Say how many lines of the data below have the word "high" in them. Add nothing else.
____________
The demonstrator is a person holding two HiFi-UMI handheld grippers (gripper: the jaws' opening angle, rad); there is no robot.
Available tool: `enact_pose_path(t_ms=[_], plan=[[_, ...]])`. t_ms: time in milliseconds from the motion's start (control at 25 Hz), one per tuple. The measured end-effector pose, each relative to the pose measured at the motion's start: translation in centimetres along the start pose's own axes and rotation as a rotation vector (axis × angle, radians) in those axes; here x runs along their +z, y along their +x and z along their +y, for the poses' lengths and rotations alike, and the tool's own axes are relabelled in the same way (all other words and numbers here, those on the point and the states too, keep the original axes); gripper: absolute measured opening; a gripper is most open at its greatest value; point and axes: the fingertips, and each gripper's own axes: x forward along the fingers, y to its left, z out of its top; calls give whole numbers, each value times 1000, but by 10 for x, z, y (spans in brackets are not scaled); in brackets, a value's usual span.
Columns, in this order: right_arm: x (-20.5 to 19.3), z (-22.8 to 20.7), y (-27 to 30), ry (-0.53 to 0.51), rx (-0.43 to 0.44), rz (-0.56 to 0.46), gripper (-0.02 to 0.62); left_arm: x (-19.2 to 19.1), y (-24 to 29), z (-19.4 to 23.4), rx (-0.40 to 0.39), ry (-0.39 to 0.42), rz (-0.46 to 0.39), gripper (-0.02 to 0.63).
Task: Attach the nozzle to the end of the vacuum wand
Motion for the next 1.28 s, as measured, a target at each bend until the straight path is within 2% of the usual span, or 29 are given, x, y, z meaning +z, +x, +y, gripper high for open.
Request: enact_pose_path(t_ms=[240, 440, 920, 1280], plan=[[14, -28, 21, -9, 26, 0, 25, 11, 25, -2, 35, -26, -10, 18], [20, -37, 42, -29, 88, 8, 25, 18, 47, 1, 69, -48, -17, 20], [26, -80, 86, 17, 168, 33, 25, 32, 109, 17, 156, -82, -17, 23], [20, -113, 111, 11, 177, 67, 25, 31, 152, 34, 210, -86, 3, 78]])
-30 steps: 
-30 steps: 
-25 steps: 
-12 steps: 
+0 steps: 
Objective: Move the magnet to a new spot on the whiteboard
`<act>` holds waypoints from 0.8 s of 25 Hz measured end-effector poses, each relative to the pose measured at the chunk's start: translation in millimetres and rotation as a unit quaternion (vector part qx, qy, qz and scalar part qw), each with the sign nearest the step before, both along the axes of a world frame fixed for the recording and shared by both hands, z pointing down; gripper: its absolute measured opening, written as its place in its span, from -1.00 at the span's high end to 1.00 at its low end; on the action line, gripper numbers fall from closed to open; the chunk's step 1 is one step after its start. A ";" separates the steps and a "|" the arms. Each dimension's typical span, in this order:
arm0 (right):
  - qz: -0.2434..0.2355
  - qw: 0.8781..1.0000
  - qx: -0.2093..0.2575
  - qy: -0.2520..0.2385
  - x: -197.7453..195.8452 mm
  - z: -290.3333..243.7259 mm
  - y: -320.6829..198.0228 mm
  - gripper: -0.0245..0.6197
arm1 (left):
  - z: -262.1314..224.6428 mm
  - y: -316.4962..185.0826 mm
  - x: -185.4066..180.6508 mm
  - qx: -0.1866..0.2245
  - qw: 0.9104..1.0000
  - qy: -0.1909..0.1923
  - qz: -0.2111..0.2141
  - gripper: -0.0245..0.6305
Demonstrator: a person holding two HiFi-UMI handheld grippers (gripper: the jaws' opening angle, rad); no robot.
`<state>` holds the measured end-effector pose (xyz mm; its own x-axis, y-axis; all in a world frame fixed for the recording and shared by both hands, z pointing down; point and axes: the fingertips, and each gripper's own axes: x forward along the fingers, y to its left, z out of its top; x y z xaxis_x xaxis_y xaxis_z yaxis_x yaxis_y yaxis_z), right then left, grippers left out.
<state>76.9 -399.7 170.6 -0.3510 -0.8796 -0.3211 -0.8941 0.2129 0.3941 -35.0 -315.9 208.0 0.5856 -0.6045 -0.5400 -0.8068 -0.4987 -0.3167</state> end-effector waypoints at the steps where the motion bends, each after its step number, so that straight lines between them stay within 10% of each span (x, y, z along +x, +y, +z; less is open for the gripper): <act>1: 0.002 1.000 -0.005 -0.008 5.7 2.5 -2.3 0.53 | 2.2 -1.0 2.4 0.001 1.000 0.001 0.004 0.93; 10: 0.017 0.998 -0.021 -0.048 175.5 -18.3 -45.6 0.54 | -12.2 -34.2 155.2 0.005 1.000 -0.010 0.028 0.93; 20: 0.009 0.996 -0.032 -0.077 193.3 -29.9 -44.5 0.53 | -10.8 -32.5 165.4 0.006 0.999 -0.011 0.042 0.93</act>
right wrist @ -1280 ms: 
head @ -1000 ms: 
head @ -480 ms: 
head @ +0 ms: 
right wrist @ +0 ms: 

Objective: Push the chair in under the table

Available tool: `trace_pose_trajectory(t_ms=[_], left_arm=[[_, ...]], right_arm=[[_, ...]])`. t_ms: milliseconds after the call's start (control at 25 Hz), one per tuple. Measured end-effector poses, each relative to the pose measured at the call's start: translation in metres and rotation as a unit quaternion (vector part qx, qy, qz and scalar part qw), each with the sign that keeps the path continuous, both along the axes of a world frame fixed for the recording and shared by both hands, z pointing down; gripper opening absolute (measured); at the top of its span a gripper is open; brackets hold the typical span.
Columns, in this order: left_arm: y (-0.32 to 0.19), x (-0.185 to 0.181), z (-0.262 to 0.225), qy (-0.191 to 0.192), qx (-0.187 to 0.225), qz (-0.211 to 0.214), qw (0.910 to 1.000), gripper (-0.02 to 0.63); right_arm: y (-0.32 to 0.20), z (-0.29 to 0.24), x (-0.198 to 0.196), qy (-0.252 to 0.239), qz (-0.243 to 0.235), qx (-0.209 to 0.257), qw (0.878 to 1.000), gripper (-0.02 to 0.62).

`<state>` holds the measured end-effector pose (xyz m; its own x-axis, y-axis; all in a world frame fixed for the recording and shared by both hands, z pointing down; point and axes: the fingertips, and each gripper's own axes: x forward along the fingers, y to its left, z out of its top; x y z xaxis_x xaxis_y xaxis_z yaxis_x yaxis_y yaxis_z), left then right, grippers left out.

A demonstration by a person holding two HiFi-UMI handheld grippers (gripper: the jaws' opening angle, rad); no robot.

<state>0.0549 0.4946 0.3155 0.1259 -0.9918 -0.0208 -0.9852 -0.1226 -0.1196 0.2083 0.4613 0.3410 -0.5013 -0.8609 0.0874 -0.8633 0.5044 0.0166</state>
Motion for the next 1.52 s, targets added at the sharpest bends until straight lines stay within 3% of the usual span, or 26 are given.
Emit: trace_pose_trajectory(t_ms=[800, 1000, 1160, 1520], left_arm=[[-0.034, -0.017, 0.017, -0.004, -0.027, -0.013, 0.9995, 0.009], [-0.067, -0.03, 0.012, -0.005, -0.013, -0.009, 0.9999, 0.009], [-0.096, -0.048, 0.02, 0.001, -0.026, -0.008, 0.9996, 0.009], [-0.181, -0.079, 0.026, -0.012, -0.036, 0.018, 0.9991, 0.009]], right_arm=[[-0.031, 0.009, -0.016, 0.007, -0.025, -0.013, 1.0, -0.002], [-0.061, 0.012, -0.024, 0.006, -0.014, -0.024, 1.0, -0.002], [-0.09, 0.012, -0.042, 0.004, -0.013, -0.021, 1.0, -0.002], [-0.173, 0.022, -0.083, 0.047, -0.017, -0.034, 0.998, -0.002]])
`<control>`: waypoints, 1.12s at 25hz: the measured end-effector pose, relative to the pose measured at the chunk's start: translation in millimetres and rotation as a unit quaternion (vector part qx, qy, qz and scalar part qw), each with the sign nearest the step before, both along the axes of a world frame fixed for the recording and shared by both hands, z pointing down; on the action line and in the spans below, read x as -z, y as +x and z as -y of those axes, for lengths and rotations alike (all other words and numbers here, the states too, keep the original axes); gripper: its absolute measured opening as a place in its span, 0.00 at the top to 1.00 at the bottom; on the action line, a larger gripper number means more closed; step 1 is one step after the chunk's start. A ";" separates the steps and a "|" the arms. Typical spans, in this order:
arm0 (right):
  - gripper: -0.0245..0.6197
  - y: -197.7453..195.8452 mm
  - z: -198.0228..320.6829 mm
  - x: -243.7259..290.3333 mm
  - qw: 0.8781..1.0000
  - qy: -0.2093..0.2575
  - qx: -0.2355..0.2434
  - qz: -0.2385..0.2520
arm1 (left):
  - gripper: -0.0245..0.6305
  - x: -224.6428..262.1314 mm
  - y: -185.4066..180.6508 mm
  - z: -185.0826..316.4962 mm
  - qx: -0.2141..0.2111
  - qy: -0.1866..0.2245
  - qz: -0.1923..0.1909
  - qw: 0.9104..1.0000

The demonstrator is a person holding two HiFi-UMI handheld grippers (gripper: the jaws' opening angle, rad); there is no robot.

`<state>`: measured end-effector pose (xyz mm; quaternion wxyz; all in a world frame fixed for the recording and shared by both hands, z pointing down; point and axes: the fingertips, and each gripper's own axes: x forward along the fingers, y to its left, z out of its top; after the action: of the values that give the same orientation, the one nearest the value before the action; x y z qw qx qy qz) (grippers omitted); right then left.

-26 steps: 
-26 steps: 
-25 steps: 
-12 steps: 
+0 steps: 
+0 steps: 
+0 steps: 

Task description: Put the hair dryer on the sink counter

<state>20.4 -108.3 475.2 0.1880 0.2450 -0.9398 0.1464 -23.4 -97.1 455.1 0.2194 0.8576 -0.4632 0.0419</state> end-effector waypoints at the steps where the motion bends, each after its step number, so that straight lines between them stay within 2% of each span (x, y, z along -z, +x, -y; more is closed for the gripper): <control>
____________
_Written answer_
2